**Work order:** Which lines below hold the word "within"? Report each one.

━━━ Working data ━━━

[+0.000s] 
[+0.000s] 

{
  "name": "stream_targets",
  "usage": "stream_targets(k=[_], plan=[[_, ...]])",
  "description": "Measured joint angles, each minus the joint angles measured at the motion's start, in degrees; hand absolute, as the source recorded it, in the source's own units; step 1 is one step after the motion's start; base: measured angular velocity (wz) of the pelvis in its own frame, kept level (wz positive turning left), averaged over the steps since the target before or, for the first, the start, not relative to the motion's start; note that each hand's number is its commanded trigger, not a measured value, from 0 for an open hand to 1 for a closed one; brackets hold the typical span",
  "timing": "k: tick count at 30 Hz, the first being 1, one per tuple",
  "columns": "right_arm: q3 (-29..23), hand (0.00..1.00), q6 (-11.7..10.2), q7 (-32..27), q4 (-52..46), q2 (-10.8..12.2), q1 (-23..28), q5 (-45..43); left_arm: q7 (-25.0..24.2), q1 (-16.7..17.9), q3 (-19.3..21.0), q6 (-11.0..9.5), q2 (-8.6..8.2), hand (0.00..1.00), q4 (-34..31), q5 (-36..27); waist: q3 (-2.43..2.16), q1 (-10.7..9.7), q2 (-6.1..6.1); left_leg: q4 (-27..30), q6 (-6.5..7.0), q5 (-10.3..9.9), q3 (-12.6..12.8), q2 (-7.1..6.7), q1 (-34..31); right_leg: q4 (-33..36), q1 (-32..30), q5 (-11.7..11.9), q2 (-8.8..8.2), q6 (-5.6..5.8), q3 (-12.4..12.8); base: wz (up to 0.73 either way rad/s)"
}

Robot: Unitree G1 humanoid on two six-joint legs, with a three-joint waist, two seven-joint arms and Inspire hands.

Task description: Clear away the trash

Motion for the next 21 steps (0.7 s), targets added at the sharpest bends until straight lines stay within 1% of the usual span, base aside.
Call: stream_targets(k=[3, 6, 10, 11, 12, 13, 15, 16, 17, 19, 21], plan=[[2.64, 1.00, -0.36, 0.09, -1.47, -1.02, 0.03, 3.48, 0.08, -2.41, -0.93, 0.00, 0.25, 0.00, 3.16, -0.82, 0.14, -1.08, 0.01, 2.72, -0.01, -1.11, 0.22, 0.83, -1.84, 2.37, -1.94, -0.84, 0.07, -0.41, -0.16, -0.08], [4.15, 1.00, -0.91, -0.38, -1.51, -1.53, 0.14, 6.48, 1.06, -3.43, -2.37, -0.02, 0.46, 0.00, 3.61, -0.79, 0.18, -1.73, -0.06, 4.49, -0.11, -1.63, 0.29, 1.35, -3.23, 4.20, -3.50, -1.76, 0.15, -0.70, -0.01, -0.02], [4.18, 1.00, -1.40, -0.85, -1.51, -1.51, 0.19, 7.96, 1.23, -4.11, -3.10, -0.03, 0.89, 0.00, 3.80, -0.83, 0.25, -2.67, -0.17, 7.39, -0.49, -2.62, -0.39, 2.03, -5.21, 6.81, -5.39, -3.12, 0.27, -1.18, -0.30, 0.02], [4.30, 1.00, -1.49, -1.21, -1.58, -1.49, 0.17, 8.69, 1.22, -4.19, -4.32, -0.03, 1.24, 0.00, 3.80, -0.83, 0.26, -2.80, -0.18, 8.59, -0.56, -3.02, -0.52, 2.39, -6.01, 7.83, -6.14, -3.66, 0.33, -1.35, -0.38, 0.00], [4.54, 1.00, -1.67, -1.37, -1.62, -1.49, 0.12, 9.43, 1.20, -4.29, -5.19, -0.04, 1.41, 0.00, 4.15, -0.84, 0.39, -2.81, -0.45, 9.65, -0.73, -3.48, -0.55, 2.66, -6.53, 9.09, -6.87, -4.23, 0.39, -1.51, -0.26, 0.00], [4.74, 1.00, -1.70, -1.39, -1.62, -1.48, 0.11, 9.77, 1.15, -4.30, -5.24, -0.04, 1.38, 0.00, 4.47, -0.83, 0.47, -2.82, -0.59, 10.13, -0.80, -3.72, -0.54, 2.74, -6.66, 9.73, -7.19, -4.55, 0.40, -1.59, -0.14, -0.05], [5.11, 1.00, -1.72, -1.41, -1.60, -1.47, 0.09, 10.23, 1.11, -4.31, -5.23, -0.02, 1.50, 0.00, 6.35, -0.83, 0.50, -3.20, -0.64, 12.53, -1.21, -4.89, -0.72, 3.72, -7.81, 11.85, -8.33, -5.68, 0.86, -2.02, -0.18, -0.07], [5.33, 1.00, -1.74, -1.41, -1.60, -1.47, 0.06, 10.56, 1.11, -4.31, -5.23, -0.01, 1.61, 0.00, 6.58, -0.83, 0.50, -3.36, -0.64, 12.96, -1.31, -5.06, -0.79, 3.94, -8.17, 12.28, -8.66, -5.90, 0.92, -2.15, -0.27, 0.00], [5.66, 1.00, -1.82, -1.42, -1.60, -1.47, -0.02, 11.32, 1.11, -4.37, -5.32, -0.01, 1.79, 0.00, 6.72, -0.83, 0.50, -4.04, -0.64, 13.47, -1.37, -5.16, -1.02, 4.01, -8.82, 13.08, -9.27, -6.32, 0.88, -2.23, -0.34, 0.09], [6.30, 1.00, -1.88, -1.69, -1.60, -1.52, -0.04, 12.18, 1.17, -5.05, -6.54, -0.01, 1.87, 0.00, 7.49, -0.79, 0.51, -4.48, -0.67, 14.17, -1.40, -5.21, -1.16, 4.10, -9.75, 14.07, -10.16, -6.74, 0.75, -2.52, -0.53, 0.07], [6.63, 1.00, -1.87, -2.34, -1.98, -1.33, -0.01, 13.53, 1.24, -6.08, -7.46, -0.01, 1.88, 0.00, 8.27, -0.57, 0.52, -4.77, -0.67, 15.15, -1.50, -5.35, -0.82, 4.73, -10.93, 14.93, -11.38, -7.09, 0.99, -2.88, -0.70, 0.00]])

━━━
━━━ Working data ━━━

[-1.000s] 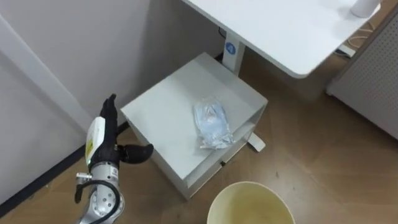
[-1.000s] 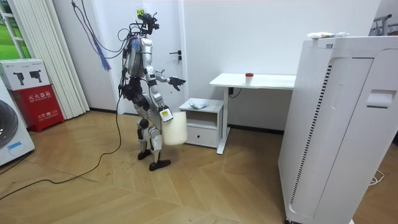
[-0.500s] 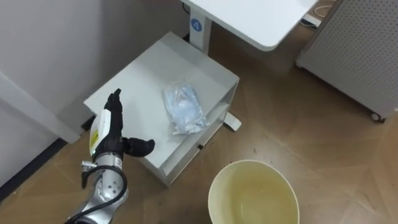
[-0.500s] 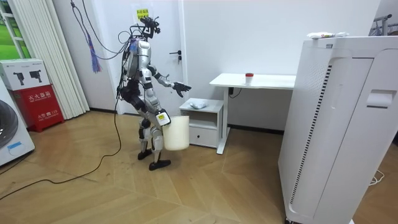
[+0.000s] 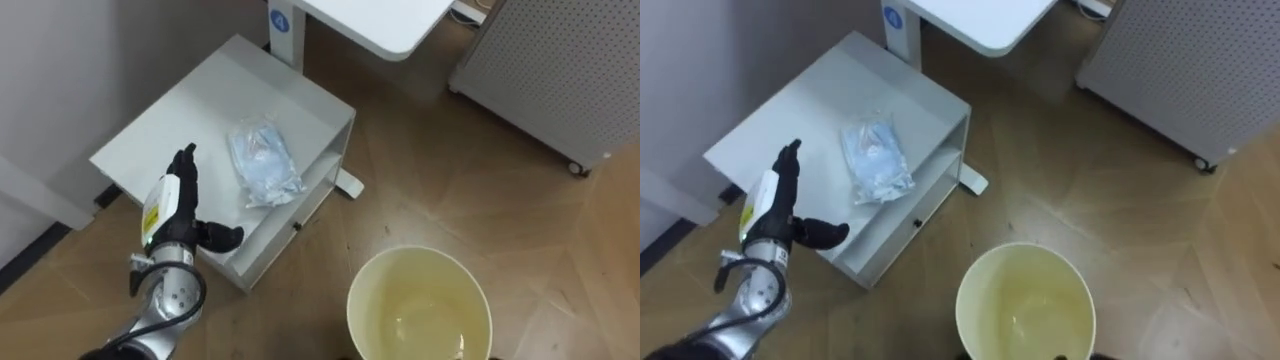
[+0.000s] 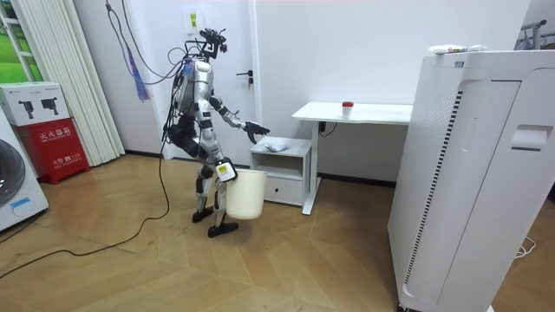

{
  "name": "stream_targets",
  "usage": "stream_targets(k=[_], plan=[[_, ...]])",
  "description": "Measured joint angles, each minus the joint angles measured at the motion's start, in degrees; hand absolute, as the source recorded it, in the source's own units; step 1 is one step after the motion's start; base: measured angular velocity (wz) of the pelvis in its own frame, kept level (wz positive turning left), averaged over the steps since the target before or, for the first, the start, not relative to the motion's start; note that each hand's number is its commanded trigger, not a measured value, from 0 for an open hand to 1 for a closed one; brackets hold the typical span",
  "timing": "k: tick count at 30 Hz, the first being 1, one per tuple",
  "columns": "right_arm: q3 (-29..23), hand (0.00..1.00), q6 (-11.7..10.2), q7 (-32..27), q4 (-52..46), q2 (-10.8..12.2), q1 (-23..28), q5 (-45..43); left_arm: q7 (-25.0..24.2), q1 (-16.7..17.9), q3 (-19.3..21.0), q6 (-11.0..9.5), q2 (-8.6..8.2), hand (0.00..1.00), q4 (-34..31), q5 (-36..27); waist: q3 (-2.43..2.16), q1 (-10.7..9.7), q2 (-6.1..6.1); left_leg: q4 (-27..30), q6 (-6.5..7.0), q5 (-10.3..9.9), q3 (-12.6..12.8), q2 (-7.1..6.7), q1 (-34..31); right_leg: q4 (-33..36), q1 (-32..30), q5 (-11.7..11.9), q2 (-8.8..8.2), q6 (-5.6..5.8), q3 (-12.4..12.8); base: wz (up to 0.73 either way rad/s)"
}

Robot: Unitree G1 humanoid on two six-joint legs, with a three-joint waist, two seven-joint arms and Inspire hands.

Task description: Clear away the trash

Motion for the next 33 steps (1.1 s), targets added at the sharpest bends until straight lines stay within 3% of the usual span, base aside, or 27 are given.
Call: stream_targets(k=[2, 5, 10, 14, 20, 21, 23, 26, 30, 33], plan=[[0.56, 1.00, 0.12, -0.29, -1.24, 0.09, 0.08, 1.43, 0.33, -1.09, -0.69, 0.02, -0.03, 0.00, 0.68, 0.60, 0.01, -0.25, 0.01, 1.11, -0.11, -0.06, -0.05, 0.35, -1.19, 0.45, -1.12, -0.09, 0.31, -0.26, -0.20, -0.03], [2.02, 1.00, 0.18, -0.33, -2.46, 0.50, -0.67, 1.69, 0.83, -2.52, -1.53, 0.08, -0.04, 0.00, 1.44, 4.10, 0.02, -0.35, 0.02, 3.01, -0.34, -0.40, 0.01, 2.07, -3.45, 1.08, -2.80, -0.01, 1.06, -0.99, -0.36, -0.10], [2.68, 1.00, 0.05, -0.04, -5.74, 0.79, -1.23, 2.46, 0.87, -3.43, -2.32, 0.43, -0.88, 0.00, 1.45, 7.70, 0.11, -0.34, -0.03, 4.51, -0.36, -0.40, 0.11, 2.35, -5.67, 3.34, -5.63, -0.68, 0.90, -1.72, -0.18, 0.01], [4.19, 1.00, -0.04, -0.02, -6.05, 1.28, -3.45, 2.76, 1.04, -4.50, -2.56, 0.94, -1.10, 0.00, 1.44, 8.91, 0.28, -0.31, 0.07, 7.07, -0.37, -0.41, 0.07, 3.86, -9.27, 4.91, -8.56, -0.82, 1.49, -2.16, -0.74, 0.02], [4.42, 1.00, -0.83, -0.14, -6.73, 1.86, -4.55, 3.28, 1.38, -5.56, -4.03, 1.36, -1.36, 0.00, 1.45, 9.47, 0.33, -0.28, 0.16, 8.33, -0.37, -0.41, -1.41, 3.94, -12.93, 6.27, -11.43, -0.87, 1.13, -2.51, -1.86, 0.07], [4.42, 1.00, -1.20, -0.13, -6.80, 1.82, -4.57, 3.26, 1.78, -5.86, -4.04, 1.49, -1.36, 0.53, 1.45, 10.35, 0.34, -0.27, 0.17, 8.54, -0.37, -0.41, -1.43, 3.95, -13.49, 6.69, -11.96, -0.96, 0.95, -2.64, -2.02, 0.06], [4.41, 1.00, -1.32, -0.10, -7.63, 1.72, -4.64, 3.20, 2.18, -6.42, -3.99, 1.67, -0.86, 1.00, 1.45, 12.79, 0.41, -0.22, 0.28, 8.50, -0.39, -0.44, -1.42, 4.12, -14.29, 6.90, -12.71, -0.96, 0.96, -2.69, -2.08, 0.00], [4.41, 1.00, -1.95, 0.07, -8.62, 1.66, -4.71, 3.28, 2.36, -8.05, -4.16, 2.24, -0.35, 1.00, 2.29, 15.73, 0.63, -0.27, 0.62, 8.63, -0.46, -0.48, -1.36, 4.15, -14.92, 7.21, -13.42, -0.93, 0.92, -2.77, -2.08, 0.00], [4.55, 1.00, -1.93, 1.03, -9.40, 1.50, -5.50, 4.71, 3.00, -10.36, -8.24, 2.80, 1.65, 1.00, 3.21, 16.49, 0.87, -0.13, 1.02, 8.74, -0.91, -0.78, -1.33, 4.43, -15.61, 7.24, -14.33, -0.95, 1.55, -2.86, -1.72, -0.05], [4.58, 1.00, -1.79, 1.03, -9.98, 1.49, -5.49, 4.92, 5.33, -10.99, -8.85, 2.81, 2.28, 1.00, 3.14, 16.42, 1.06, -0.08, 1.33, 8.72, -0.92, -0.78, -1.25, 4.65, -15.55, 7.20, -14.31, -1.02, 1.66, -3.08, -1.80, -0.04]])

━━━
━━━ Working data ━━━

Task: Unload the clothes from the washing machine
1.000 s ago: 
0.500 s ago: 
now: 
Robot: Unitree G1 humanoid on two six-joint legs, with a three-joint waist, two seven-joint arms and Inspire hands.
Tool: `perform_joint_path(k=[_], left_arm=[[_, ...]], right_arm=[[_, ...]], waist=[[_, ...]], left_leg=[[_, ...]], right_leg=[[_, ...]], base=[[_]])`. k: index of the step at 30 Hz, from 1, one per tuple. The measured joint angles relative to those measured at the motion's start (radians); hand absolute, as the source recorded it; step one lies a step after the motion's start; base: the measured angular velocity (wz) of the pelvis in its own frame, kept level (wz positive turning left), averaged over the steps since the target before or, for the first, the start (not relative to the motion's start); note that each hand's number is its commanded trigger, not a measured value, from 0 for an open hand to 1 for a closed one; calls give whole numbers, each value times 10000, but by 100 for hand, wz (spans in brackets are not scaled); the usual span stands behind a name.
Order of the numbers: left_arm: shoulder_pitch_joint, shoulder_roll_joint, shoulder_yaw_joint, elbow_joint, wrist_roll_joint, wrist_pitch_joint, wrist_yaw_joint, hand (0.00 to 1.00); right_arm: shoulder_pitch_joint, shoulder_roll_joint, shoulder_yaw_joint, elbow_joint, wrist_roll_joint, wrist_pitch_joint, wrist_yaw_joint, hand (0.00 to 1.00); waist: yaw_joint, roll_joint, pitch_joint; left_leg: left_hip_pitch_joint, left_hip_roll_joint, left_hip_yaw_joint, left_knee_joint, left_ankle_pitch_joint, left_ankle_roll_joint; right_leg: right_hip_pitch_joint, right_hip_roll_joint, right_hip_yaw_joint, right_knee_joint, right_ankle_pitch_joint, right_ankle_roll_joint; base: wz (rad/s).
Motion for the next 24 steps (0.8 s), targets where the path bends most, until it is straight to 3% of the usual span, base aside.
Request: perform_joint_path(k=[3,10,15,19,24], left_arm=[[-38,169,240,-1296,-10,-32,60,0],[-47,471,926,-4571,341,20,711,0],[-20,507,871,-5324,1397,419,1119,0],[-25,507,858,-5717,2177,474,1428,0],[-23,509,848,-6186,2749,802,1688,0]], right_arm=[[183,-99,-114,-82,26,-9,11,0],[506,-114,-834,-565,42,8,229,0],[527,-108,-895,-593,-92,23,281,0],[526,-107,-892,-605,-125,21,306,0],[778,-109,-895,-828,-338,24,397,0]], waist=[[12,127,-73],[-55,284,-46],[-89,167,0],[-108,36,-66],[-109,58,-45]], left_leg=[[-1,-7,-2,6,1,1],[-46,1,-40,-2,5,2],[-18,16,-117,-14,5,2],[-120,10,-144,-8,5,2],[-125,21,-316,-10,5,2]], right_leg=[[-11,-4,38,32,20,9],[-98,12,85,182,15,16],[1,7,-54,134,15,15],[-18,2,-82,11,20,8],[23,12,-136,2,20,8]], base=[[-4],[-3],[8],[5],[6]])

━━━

**Problem solution:**
Motion for the next 21 steps (0.7 s), targets added at the sharpest bends until straight lines stay within 1% of the usual span, base aside.
Motion for the next 33 steps (1.1 s), targets added at the sharpest bends until straight lines stay within 3% of the usual span, base aside, or 27 are given.

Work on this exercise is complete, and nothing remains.